- Task item:
Locate each line below that includes "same" and reproduce it.

- Records shown:
⟨

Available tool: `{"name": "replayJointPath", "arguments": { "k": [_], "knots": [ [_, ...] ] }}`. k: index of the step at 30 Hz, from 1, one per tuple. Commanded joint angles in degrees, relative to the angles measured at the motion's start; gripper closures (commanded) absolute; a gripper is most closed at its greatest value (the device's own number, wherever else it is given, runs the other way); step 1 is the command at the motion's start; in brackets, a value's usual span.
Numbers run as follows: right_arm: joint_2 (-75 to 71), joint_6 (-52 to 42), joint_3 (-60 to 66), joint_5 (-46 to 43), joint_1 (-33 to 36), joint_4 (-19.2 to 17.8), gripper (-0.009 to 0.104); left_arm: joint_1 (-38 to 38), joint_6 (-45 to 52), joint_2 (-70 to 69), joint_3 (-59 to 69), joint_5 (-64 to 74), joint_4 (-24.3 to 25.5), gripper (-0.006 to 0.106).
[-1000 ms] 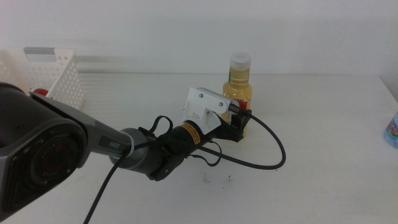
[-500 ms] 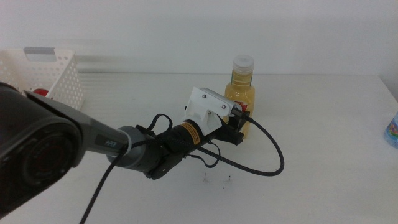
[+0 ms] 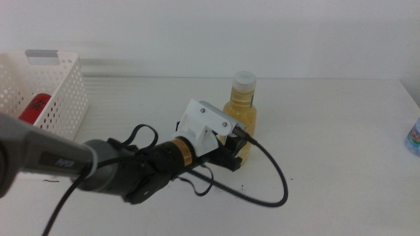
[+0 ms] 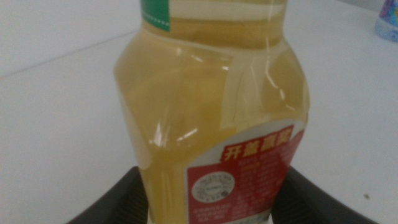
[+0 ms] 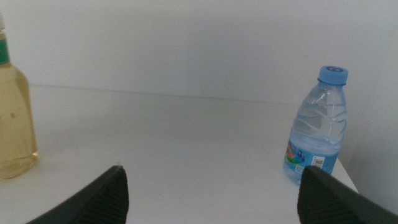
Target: Use arms to grab the bottles and put them into the dustbin to the left of the table.
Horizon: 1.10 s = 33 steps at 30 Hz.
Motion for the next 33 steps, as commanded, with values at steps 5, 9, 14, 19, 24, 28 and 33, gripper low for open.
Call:
{"name": "replayJointPath", "arguments": {
  "k": [5, 9, 14, 19, 24, 28, 33],
  "knots": [
    [-0.25, -0.32, 0.18, -0.75, -0.49, -0.29, 0.002, -0.12, -0.19, -3.13, 6.32, -8.36, -1.53, 0.082],
    [-0.25, -0.32, 0.18, -0.75, -0.49, -0.29, 0.002, -0.12, -0.25, -3.13, 8.53, -11.72, -2.43, 0.082],
    [-0.25, -0.32, 0.18, -0.75, -0.49, -0.29, 0.002, -0.12, 2.17, -3.13, 8.53, -11.10, -3.51, 0.081],
    [-0.25, -0.32, 0.18, -0.75, -0.49, -0.29, 0.002, -0.12, 3.55, -2.90, 8.53, -11.21, -5.00, 0.079],
    [-0.25, -0.32, 0.18, -0.75, -0.49, -0.29, 0.002, -0.12, 2.47, -2.90, 8.53, -12.08, -5.40, 0.057],
    [-0.25, -0.32, 0.18, -0.75, -0.49, -0.29, 0.002, -0.12, 0.98, -2.67, 8.53, -12.02, -7.49, 0.026],
    [-0.25, -0.32, 0.18, -0.75, -0.49, -0.29, 0.002, -0.12, 0.89, -2.40, 8.53, -12.02, -8.37, 0.007]
  ]
}}
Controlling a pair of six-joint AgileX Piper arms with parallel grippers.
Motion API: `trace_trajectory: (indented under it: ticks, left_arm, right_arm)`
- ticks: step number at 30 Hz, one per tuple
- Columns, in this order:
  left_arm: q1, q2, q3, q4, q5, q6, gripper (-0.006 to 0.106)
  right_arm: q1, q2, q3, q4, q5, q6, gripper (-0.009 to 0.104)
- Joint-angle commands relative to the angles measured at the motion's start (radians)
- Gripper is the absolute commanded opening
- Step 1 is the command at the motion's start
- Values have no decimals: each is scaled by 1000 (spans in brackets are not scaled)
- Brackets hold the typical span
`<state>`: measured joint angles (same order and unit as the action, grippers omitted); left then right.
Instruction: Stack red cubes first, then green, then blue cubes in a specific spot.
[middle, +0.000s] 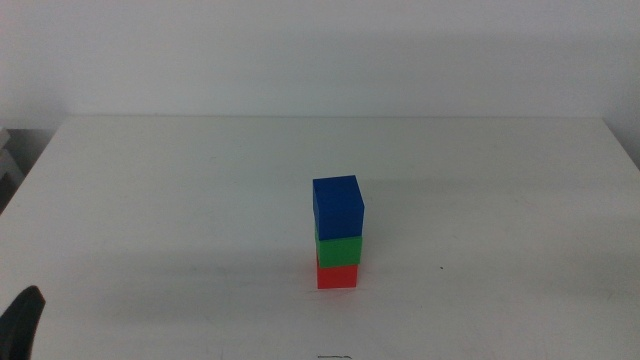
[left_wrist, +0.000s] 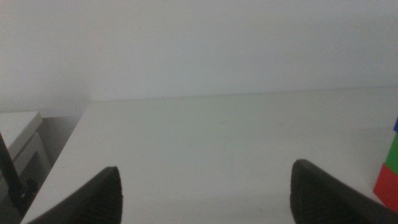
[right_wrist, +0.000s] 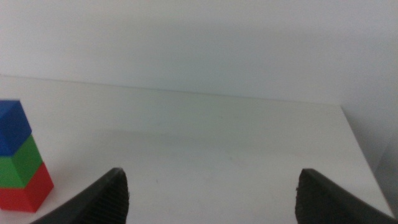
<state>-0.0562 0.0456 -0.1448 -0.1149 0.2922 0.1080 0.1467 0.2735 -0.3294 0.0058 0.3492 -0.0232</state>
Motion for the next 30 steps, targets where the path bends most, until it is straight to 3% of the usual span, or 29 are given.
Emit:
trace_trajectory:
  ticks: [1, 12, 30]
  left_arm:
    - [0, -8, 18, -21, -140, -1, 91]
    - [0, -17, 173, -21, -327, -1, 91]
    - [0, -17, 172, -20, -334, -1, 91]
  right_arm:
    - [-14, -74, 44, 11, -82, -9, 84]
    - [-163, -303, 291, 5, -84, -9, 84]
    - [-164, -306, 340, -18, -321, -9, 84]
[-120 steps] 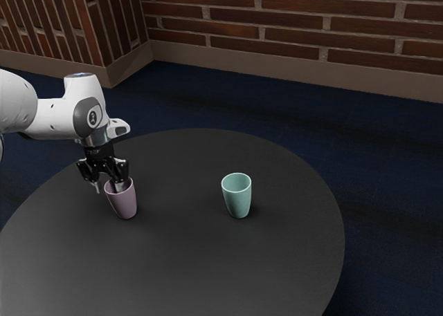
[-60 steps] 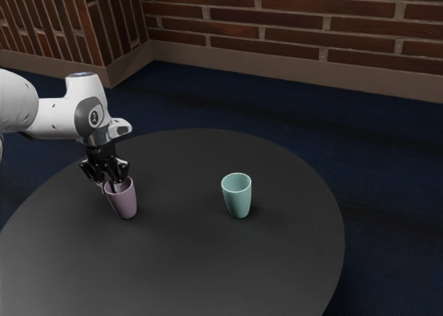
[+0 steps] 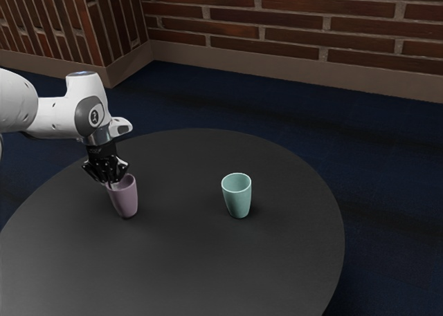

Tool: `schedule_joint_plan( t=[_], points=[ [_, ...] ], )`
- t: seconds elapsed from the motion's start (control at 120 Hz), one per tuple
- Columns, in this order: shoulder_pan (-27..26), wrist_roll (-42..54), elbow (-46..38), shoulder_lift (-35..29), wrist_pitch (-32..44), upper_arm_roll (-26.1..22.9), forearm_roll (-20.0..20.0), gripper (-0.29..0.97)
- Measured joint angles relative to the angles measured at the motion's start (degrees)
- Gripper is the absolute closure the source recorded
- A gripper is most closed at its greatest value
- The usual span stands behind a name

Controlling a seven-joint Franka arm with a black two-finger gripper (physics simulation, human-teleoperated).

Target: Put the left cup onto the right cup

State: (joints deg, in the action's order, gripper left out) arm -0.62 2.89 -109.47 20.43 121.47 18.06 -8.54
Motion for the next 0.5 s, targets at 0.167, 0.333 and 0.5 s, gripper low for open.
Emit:
schedule_joint_plan(
  t=[0.167,0.333,0.5],
  points=[
    [-0.09,-0.04,-0.06,-0.53,0.00,-0.12,0.09,0.77],
    [-0.09,-0.16,-0.07,-1.78,-0.02,-0.48,0.26,0.78],
    [-0.17,-0.27,-0.15,-3.84,-0.33,-0.92,0.57,0.78]
  ],
)
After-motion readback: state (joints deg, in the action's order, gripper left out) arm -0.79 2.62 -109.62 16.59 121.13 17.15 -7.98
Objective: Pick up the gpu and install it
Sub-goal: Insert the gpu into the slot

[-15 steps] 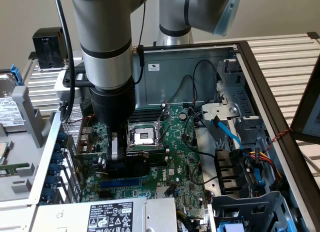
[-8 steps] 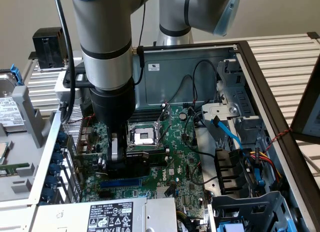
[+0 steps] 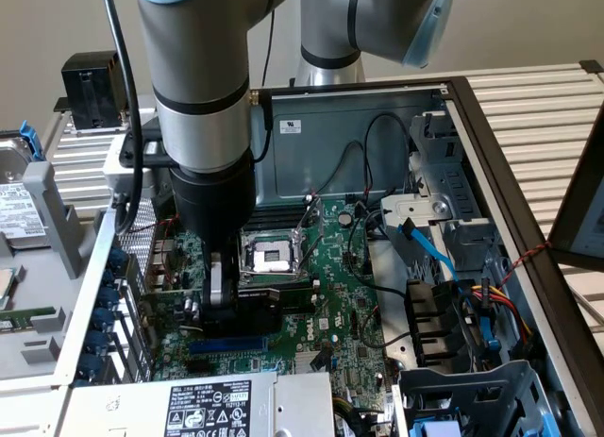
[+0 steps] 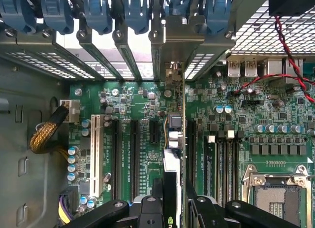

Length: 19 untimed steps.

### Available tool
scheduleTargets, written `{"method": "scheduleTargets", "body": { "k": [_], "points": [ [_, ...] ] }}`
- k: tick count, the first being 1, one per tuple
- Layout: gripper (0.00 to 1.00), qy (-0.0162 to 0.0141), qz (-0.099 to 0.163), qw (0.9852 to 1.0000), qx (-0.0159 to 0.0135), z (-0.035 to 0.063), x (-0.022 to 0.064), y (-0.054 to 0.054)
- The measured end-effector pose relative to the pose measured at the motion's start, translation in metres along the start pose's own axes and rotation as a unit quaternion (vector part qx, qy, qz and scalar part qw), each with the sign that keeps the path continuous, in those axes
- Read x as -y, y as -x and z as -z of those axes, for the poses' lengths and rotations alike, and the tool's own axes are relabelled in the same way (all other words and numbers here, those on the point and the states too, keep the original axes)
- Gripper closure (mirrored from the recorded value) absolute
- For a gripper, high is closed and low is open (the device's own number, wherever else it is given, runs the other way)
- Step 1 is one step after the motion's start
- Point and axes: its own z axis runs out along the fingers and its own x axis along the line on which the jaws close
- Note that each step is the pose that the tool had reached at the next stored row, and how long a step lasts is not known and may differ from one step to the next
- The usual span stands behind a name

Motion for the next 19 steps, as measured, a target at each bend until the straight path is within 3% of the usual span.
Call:
{"method": "scheduleTargets", "body": {
  "k": [5, 19],
  "points": [
    [0.73, 0.002, -0.002, 1.0, -0.0001, -0.0002, 0.0001, -0.0018],
    [0.73, 0.0039, -0.008, 1.0, 0.0, -0.0026, 0.0003, -0.0018]
  ]
}}
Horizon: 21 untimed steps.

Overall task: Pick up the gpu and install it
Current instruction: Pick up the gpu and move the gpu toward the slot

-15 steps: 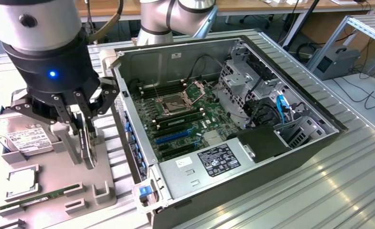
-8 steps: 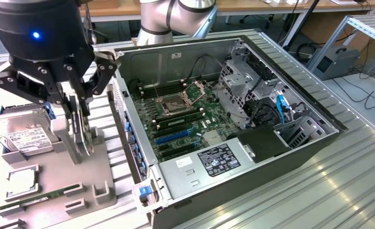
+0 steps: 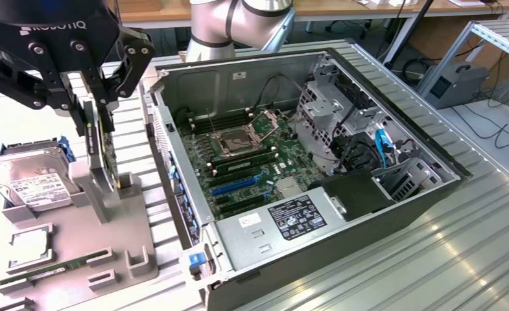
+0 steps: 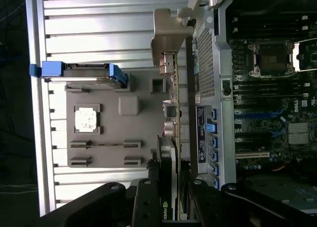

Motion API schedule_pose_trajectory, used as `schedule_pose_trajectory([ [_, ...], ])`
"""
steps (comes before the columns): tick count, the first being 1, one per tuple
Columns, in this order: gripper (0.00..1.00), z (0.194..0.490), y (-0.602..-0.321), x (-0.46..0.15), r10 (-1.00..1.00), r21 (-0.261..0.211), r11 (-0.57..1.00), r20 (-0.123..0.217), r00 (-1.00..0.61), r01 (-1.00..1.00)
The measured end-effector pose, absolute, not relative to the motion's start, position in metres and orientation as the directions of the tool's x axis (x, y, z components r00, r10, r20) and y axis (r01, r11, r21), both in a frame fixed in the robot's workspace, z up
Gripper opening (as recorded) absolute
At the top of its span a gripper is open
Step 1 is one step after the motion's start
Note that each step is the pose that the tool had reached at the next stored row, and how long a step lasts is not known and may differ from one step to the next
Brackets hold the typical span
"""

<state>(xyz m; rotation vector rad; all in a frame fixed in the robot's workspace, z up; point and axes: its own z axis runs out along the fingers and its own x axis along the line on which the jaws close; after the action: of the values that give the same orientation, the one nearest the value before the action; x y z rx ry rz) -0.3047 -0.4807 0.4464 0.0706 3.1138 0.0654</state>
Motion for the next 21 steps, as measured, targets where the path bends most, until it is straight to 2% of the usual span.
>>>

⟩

- Exercise solution:
`<state>`: measured joint angles (same order and unit as the action, grippers omitted); left then right.
- Read x as -y, y as -x and z as -z of those axes, for the poses' lengths and rotations alike, and the tool's own axes are relabelled in the same way (all other words and numbers here, those on the point and the states too, keep the original axes)
<state>(xyz m; rotation vector rad; all in a frame fixed in the robot's workspace, z up; point and axes: its own z axis runs out along the fingers and its own x axis along the line on which the jaws close; after the action: of the values that give the same orientation, the one nearest the value before the action; x y z rx ry rz) -0.3047 -0.4807 0.4464 0.0706 3.1138 0.0654</state>

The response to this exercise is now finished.